One big issue that came up is: If some world financial information technology systems had problems with the year changing from 1999 to 2000, what the heck is going to happen to financial IT systems when interest rates are at rates that the system designers never imagined to be possible?

What if, say Giant Bank's, or Giant Insurance Company's, computer decides that the gap between an interest rate of positive 6 and negative 2 is actually 4, not 8, because the computer automatically assumes a number that looks like a negative interest rate has a minus sign in front of it by mistake? What then?

But another problem is that the negative rates are terrible for long-term care insurance (LTCI) issuers, retirement savers, and others trying to earn a little money on reasonably secure investments to meet long-term obligations. Low rates rob long-term thinkers to help people who are drowning in the short-term, and negative rates do even more to favor the people trapped in short-term crisis over the people who've avoided crises, for the most part, by planning ahead.
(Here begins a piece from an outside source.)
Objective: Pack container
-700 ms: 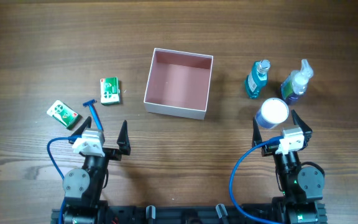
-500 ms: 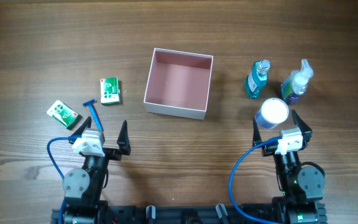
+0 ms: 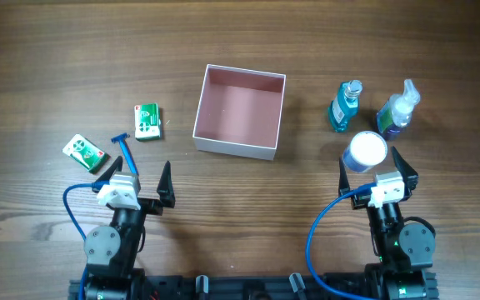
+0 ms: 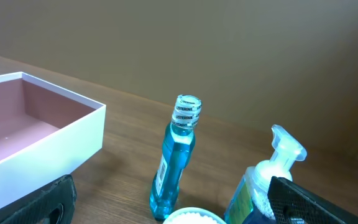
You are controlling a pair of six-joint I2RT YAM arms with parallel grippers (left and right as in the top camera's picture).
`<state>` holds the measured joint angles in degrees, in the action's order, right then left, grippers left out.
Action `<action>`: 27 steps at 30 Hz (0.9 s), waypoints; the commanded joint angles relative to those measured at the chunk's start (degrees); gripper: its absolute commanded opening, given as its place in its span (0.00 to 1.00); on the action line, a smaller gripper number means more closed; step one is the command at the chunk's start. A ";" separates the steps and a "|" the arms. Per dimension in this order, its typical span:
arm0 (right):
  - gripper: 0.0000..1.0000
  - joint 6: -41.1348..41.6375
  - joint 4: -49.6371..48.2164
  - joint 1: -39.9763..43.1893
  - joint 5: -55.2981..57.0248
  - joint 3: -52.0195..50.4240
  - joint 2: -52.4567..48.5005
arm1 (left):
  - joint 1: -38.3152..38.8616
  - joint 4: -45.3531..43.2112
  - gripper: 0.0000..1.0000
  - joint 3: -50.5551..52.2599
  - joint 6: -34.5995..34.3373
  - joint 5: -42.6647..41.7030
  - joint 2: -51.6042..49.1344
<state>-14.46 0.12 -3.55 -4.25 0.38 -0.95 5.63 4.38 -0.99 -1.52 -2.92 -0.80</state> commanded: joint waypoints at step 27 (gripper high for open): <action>1.00 18.10 -0.02 0.24 -0.46 0.20 -0.44 | 0.26 -0.31 1.00 0.68 -0.81 -0.17 0.31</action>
LTCI issuers may have made some mistakes, but they would look a lot less mistaken if their average new-money portfolio yield was 8 percent.

And the real problem at the heart of the economy is clearly not high rates, but piles of "zombie debt" that's not exactly in default, but that no one is ever going to be able to pay off through the normal course of business.

The government and lenders have tried to be soft-hearted by not foreclosing all of the homeowners who could be foreclosed on, and by not forcing all of the small business owners with giant 1985-vintage credit card debt due to creative financing efforts that went wrong into Chapter 7.

The result is that the people with the zombie debt keep the prices of all kinds of assets, from homes to art to businesses, too high for moderately broke but zombie-debt-free people to buy anything, and lenders' debt-to-income limits keep the zombie debt holders from borrowing more or doing much of anything.

The zombie debt holders sit there, quietly, somehow scraping up enough to pay their minimum payments each month, but not able to do anything to improve their situations.

Low rates help people and companies that are already doing fine and can afford to pay the government a little money to keep their cash safe. The low rates might provide some relief for holders of adjustable rate zombie debt. But, for holders of fixed-rate zombie debt, the low rates do nothing helpful. The zombie debt holders can't refinance their zombie debt or take out new low-rate loans, because no one will touch them.

The tough way to deal with the zombie debt may be simply to force the zombie debt holders into some kind of liquidation proceedings, then hope everything settles down.

A nicer way might be to find some way to identify zombie debt holders who are mainly victims of economic change, not for making wildly irresponsible decisions, and find some way to cancel or restructure their zombie debt, so that they can get out of their cells and back into the economic game.